__About this exercise__:
Everything in the data that follows should be given again verbatim, except the images.

(Information provided Opens)

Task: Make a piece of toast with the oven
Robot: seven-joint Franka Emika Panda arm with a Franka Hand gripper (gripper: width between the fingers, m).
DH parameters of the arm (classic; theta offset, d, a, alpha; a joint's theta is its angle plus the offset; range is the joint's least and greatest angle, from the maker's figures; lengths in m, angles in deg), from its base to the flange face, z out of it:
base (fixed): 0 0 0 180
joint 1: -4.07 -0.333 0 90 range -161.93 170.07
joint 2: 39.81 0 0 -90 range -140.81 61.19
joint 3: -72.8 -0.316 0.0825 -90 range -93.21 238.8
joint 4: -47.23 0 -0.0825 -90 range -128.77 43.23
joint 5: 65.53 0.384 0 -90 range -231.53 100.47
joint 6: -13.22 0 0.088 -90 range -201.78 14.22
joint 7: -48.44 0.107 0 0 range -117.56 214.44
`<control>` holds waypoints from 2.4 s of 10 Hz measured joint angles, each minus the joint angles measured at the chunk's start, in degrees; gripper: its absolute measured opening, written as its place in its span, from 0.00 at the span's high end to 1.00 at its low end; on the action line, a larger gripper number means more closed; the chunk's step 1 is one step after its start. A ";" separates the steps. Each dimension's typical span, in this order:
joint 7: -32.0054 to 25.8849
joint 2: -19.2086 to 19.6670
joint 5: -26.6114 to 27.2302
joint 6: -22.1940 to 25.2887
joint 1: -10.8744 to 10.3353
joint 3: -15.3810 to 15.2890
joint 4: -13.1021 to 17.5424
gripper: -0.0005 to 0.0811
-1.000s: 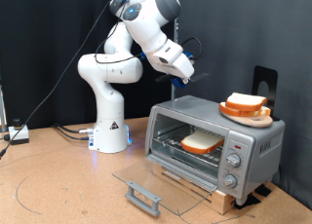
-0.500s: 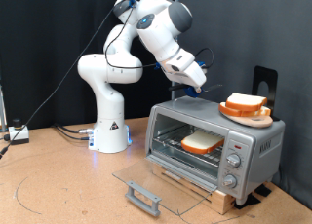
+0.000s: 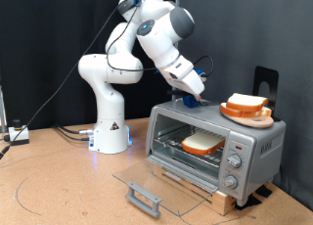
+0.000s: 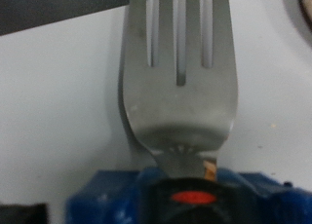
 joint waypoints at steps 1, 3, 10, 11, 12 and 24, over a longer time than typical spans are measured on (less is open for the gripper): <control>-1.19 0.27 0.52 0.10 0.44 0.52 0.28 0.14; -3.59 0.32 0.60 2.30 0.72 4.09 0.98 0.04; -8.70 0.95 -7.26 6.59 3.05 14.39 3.65 0.00; -10.60 2.15 -8.52 6.56 4.94 14.87 3.88 0.00; -11.52 3.61 -9.98 6.57 6.85 15.32 4.32 0.00; -25.14 22.16 -23.85 2.40 21.99 22.02 10.54 0.00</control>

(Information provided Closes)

__Result for this task__:
Task: Make a piece of toast with the oven
Robot: seven-joint Franka Emika Panda arm with a Franka Hand gripper (gripper: width between the fingers, m).
DH parameters of the arm (classic; theta offset, d, a, alpha; a joint's theta is its angle plus the offset; range is the joint's least and greatest angle, from the maker's figures; lengths in m, angles in deg), from its base to the flange face, z out of it:
base (fixed): 0 0 0 180
joint 1: -4.07 -0.333 0 90 range -161.93 170.07
joint 2: 39.81 0 0 -90 range -140.81 61.19
joint 3: -72.8 -0.316 0.0825 -90 range -93.21 238.8
joint 4: -47.23 0 -0.0825 -90 range -128.77 43.23
joint 5: 65.53 0.384 0 -90 range -231.53 100.47
joint 6: -13.22 0 0.088 -90 range -201.78 14.22
joint 7: -48.44 0.107 0 0 range -117.56 214.44
`<control>` holds waypoints from 2.4 s of 10 Hz measured joint angles, each minus the joint angles measured at the chunk's start, in degrees; gripper: its absolute measured opening, written as its place in its span, from 0.00 at the span's high end to 1.00 at its low end; on the action line, a larger gripper number means more closed; the chunk's step 1 is one step after its start. A ";" separates the steps. Each dimension's typical span, in this order:
joint 7: -32.0054 to 25.8849
joint 2: -19.2086 to 19.6670
joint 5: -26.6114 to 27.2302
joint 6: -22.1940 to 25.2887
joint 1: -10.8744 to 10.3353
joint 3: -15.3810 to 15.2890
joint 4: -13.1021 to 17.5424
gripper: -0.0005 to 0.0811
-1.000s: 
-0.500s: 
+0.000s: 
+0.000s: 
 joint waypoints at steps 1, 3, 10, 11, 12 and 24, over a longer time than typical spans are measured on (less is open for the gripper): <control>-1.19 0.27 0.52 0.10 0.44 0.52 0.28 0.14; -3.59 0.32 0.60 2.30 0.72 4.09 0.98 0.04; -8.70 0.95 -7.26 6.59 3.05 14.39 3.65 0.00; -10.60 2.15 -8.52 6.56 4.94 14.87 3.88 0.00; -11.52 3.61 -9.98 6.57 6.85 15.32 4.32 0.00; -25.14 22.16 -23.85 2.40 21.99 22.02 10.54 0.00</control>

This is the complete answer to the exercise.